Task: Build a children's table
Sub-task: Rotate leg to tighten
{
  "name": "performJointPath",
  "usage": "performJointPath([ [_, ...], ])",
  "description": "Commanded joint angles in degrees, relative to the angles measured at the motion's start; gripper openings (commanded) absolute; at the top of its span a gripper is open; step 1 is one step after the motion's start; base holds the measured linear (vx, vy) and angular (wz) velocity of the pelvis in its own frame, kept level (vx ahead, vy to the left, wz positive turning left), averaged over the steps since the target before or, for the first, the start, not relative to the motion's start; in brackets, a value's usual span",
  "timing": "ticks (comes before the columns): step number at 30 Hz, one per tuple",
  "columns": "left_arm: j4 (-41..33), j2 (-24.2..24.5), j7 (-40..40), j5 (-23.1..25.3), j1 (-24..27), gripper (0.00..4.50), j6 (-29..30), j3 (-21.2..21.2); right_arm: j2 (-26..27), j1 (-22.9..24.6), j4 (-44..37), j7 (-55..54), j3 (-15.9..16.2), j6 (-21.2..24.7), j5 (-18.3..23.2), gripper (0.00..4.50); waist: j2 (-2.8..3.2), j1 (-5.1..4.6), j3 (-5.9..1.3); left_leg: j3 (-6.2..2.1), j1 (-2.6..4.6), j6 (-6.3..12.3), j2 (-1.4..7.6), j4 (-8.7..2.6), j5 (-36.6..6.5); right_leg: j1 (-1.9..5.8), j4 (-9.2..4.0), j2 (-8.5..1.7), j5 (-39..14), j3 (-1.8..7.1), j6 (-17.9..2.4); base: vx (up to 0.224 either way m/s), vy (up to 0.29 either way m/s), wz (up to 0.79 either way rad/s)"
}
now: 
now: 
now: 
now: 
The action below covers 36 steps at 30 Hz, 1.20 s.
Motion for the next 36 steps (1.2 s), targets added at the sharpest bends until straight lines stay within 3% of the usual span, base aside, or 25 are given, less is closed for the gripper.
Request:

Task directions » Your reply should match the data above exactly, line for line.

Answer box »
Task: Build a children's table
Sub-task: Rotate leg to tighten
{
  "name": "performJointPath",
  "usage": "performJointPath([ [_, ...], ])",
  "description": "Commanded joint angles in degrees, relative to the angles measured at the motion's start; gripper openings (commanded) absolute; at the top of its span a gripper is open; step 1 is one step after the motion's start; base holds the measured linear (vx, vy) and angular (wz) velocity of the pelvis in its own frame, kept level (vx ahead, vy to the left, wz positive turning left), averaged over the steps since the target before or, for the first, the start, not relative to the motion's start; in brackets, a value's usual span",
  "timing": "ticks (comes before the columns): step number at 30 Hz, one per tuple",
  "columns": "left_arm: j4 (-41..33), j2 (-24.2..24.5), j7 (-40..40), j5 (-23.1..25.3), j1 (-24..27), gripper (0.00..4.50), j6 (-29..30), j3 (-21.2..21.2); right_arm: j2 (-26..27), j1 (-22.9..24.6), j4 (-44..37), j7 (-55..54), j3 (-15.9..16.2), j6 (-21.2..24.7), j5 (-18.3..23.2), gripper (0.00..4.50); waist: j2 (-2.8..3.2), j1 (-5.1..4.6), j3 (-5.9..1.3); left_leg: j3 (-6.2..2.1), j1 (-2.6..4.6), j6 (-6.3..12.3), j2 (-1.4..7.6), j4 (-8.7..2.6), j5 (-36.6..6.5); right_leg: j1 (-1.9..5.8), j4 (-9.2..4.0), j2 (-8.5..1.7), j5 (-39..14), j3 (-1.8..7.1), j6 (-17.9..2.4); base: vx (up to 0.224 either way m/s), vy (up to 0.29 either way m/s), wz (up to 0.79 either way rad/s)"
}
now: 
now: 
now: 
now: 
The action below covers 36 steps at 30 Hz, 1.20 s.
Motion for the next 36 steps (1.2 s), targets added at the sharpest bends until straight lines stay within 3% of the usual span, base aside, or 25 are given, less is closed for the gripper.
Request:

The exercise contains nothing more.